Charles Henry Riggs (查尔斯·里格斯, 林查理, February 6, 1892—March 13, 1953) was born in Aintab, Turkey. He was an American Presbyterian missionary and agricultural engineer. He is the grandson of Elias Riggs.

== Biography ==
At the age of two, Riggs's family relocated to Ohio. He was raised in Oberlin and completed his education at Oberlin High School in 1909. He obtained his Bachelor of Science in Agriculture from Ohio State University in 1914. One year later, he encountered his future wife, Grace Edna Frederick. They wed on August 31, 1916, and thereafter journeyed to China together. The pair resided in Nanjing for one year, where they enrolled in a language school. Then they proceeded to Shaowu, Fujian province, where Riggs oversaw the newly established Agricultural Experiment Station.

Subsequently, Riggs returned to the United States to advance his studies. He obtained his Bachelor of Divinity from the Union Theological Seminary in New York City in 1931 and his Master of Science in Agricultural Engineering from Cornell University in 1932. Upon his return to China, he was designated Professor of Agricultural Engineering at University of Nanking in 1932.

In the autumn of 1937, as the Japanese military advanced into Nanjing, Grace Edna Riggs returned to the United States with her children, while Charles Henry Riggs remained and commenced his work for the Nanking Safety Zone. During Nanjing Massacre, Riggs served as the Housing Commissioner for the International Committee for the Nanking Safety Zone, tasked with the responsibility of opening and arranging residences for the refugees. In a letter to his wife, he stated that he relocated over 100,000 individuals within a single week. In the initial phase of the occupation, Riggs frequently patrolled the university grounds and expelled any intruders. Subsequently, he assumed responsibility for the fuel transportation to the facilities in the refugee camps and became a technical advisor overseeing the transportation system.

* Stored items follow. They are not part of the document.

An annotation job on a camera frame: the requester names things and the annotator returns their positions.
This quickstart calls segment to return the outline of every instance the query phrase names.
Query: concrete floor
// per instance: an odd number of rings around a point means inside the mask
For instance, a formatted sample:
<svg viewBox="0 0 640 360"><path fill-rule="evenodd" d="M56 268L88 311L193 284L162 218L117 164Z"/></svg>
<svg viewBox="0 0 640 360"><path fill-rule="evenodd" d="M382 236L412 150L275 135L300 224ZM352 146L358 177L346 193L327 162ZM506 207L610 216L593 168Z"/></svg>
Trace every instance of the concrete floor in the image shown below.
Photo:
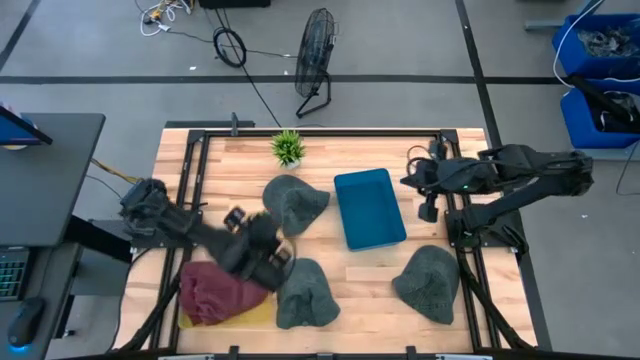
<svg viewBox="0 0 640 360"><path fill-rule="evenodd" d="M139 2L143 7L154 3ZM563 18L581 2L464 1L484 75L552 76L552 33L526 33L522 25L526 19ZM0 2L0 49L29 4ZM273 0L266 9L228 13L248 48L295 54L308 14L319 7L327 7L340 22L329 67L332 74L474 75L452 0ZM601 12L640 12L640 3L609 0ZM212 19L217 26L215 16ZM201 9L191 16L178 12L172 25L176 31L211 37ZM295 62L249 54L247 69L253 75L293 74ZM133 0L117 4L41 0L5 66L0 63L0 98L25 112L104 113L107 122L95 157L125 173L148 176L166 121L226 120L234 111L257 126L274 124L246 83L225 84L217 78L199 84L176 78L167 78L166 83L163 78L155 83L121 82L145 82L126 78L132 76L223 75L243 74L215 60L209 44L168 34L142 37ZM20 83L37 82L34 77L64 78L57 78L62 84ZM292 84L257 86L284 126L486 127L473 83L404 79L336 83L331 105L304 120L294 116L301 99ZM489 85L502 142L538 150L570 149L559 107L564 92L560 85ZM635 216L640 203L615 195L621 168L617 162L596 162L596 183L585 196L547 199L522 210L554 350L640 356L635 336L640 331L636 311L640 280L635 276L640 271ZM634 182L638 172L640 168L632 164L624 191L640 191ZM120 193L128 188L95 169L90 173ZM112 193L93 181L85 182L77 215L114 219L117 211ZM117 297L76 299L70 325L78 335L54 341L48 358L104 352L115 329L118 301ZM100 319L87 322L87 314Z"/></svg>

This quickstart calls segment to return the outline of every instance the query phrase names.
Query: white cable
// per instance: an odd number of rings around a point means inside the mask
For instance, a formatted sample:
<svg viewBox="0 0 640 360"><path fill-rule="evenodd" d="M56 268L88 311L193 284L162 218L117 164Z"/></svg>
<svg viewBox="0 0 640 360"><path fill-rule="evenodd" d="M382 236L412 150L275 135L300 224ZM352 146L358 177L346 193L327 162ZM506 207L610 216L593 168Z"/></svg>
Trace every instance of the white cable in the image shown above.
<svg viewBox="0 0 640 360"><path fill-rule="evenodd" d="M151 10L154 10L154 9L160 7L163 3L166 5L165 0L162 0L157 5L154 5L154 6L150 7L150 8L148 8L147 10L143 11L142 14L140 14L140 33L142 34L142 36L146 36L146 37L154 36L154 35L157 35L158 33L160 33L161 31L163 31L163 29L161 29L159 27L162 23L159 22L159 21L155 21L155 23L158 25L158 29L156 31L154 31L154 32L151 32L151 33L145 33L144 32L144 26L145 26L144 18L145 18L145 16L148 16L148 14L149 14L149 12ZM167 13L167 18L171 22L173 22L176 19L176 13L175 13L175 11L173 11L173 9L182 9L182 5L180 5L180 4L170 4L170 5L167 5L167 8L163 11L163 13Z"/></svg>
<svg viewBox="0 0 640 360"><path fill-rule="evenodd" d="M576 26L576 24L578 22L580 22L580 20L582 20L582 18L584 18L585 16L589 15L591 13L591 11L593 11L595 8L597 8L598 6L600 6L600 4L602 4L604 2L604 0L600 0L597 3L593 4L593 6L591 6L589 8L589 10L586 10L585 12L582 13L582 15L580 15L576 21L573 22L573 24L571 24L571 26L569 26L569 28L567 29L567 31L564 33L564 36L562 36L562 40L560 40L560 44L558 44L558 50L556 50L556 57L553 60L553 75L556 76L556 79L558 79L558 81L560 81L561 83L563 83L565 86L568 86L570 88L573 88L574 86L571 84L567 84L564 80L562 80L562 78L560 77L560 75L558 75L558 70L556 69L557 65L558 65L558 56L560 56L560 50L562 49L562 45L564 44L564 40L567 38L567 35L569 35L569 32L571 31L571 29L573 29L574 26Z"/></svg>
<svg viewBox="0 0 640 360"><path fill-rule="evenodd" d="M149 11L151 11L151 10L157 8L158 6L160 6L160 4L150 7L147 10L143 11L142 14L140 14L140 33L142 34L142 36L153 36L153 35L158 34L160 31L162 31L160 29L157 29L156 31L154 31L152 33L145 33L144 32L144 17L147 16Z"/></svg>

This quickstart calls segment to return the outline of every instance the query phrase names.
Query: blue plastic bin
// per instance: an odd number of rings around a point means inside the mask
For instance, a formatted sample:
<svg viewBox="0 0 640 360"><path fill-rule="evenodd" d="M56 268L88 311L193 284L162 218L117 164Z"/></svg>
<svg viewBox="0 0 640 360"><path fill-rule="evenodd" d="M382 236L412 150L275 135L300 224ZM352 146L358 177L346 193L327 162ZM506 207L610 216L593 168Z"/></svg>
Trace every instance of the blue plastic bin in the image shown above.
<svg viewBox="0 0 640 360"><path fill-rule="evenodd" d="M560 41L569 26L577 18L578 15L568 16L564 25L553 36L553 47L556 51L558 51ZM640 58L591 56L578 38L577 32L578 29L605 31L607 28L624 26L638 18L640 18L638 14L588 15L582 18L567 35L558 56L558 60L562 63L567 75L577 74L590 79L604 79L607 77L634 79L640 77Z"/></svg>
<svg viewBox="0 0 640 360"><path fill-rule="evenodd" d="M623 91L640 95L640 81L621 83L612 80L589 80L589 82L602 91ZM578 89L571 89L562 98L560 107L571 143L576 149L620 149L640 140L640 134L598 131L593 124L587 99Z"/></svg>
<svg viewBox="0 0 640 360"><path fill-rule="evenodd" d="M407 238L386 169L342 174L333 181L349 250L393 245Z"/></svg>

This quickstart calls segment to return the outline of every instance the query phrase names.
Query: black desk
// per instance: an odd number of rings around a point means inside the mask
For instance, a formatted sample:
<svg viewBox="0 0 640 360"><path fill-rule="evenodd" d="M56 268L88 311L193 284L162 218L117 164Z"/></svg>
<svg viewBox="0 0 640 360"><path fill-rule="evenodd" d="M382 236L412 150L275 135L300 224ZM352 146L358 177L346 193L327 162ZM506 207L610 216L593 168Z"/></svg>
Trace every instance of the black desk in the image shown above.
<svg viewBox="0 0 640 360"><path fill-rule="evenodd" d="M16 152L0 149L0 169L3 169L0 246L43 246L32 250L36 258L25 298L43 297L46 307L33 343L26 351L15 353L9 348L6 333L20 302L0 303L2 360L45 357L58 324L66 322L62 310L69 298L83 245L95 248L90 240L112 240L106 233L87 236L93 231L92 226L72 216L104 115L29 114L28 117L53 139L53 144L50 148L31 147Z"/></svg>

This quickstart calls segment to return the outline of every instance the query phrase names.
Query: gray hat
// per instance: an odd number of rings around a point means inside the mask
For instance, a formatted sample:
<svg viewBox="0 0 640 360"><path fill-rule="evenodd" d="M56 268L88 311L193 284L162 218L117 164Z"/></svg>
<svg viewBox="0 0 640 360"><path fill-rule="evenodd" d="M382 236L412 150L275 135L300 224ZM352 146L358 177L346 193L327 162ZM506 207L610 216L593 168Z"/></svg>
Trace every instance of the gray hat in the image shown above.
<svg viewBox="0 0 640 360"><path fill-rule="evenodd" d="M451 324L458 281L454 257L445 249L427 245L413 254L392 284L398 297L420 314L441 324Z"/></svg>
<svg viewBox="0 0 640 360"><path fill-rule="evenodd" d="M280 175L264 188L262 202L284 236L300 235L329 204L329 193L318 191L291 175Z"/></svg>
<svg viewBox="0 0 640 360"><path fill-rule="evenodd" d="M278 290L278 327L325 326L338 314L340 307L320 265L311 259L297 259L291 276Z"/></svg>

In 1939, he made a brief trip to the United States to reunite with his family. After about three months in the United States, he and Grace returned to West China, where the Chengdu campus of University of Nanking had been transferred. Riggs was solicited to assist in the production of textiles, including military blankets. Subsequently, he served as an advisor to the National Agricultural Engineering Cooperation in Chongqing and Guiyang, Guizhou province.

In 1945, he was summoned to Washington D.C. to offer his expertise to the United Nations Relief and Rehabilitation Administration China Aid Initiative. After only six months later, he traveled back to Nanjing, where he resumed his professorship in 1946. Riggs left China in 1951 due to Korean War and returned to the United States. In July 1951, he underwent laryngeal surgery but did not recover and died on March 13, 1953.